EXERCISE OBJECTIVE:
Repeat the data that follows, word for word, without the images.

+++ AVAILABLE DATA +++

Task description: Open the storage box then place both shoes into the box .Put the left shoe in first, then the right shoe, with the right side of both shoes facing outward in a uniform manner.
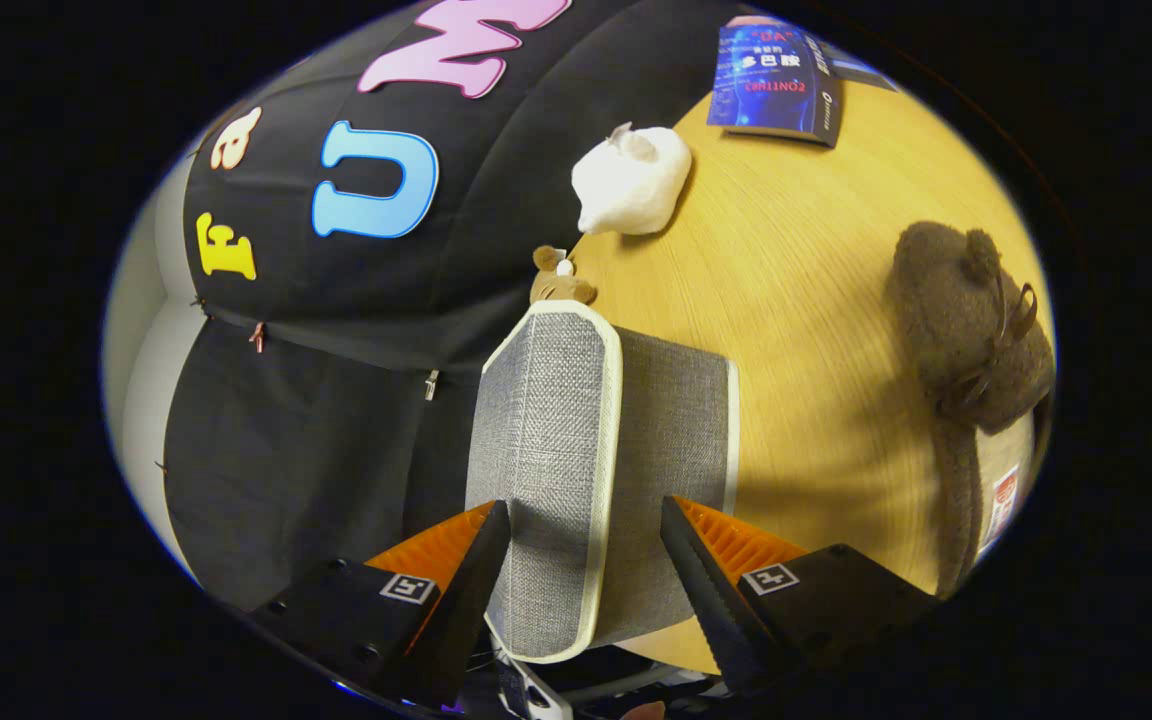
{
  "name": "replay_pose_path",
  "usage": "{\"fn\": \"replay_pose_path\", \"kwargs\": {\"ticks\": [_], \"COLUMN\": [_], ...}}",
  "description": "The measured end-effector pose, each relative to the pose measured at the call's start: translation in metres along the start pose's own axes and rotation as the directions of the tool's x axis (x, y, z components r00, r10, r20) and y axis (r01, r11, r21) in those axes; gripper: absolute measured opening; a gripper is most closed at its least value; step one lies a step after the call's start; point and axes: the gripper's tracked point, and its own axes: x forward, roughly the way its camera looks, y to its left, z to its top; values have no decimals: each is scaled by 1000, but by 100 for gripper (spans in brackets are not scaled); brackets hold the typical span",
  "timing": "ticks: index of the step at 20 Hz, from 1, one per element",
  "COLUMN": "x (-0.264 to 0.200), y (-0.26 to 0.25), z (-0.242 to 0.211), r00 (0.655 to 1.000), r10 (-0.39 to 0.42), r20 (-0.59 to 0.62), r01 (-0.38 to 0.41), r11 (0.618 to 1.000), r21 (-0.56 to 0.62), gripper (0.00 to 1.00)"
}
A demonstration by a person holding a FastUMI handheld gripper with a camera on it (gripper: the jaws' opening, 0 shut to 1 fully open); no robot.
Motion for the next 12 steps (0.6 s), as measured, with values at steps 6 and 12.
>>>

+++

REPLY TO THE TASK:
Task description: Open the storage box then place both shoes into the box .Put the left shoe in first, then the right shoe, with the right side of both shoes facing outward in a uniform manner.
{
  "name": "replay_pose_path",
  "usage": "{\"fn\": \"replay_pose_path\", \"kwargs\": {\"ticks\": [_], \"COLUMN\": [_], ...}}",
  "description": "The measured end-effector pose, each relative to the pose measured at the call's start: translation in metres along the start pose's own axes and rotation as the directions of the tool's x axis (x, y, z components r00, r10, r20) and y axis (r01, r11, r21) in those axes; gripper: absolute measured opening; a gripper is most closed at its least value; step one lies a step after the call's start; point and axes: the gripper's tracked point, and its own axes: x forward, roughly the way its camera looks, y to its left, z to its top; values have no decimals: each is scaled by 1000, but by 100 for gripper (spans in brackets are not scaled); brackets hold the typical span",
  "timing": "ticks: index of the step at 20 Hz, from 1, one per element",
  "COLUMN": "x (-0.264 to 0.200), y (-0.26 to 0.25), z (-0.242 to 0.211), r00 (0.655 to 1.000), r10 (-0.39 to 0.42), r20 (-0.59 to 0.62), r01 (-0.38 to 0.41), r11 (0.618 to 1.000), r21 (-0.56 to 0.62), gripper (0.00 to 1.00)"
}
A demonstration by a person holding a FastUMI handheld gripper with a camera on it (gripper: the jaws' opening, 0 shut to 1 fully open); no robot.
Motion for the next 12 steps (0.6 s), as measured, with values at steps 6 and 12.
>>>

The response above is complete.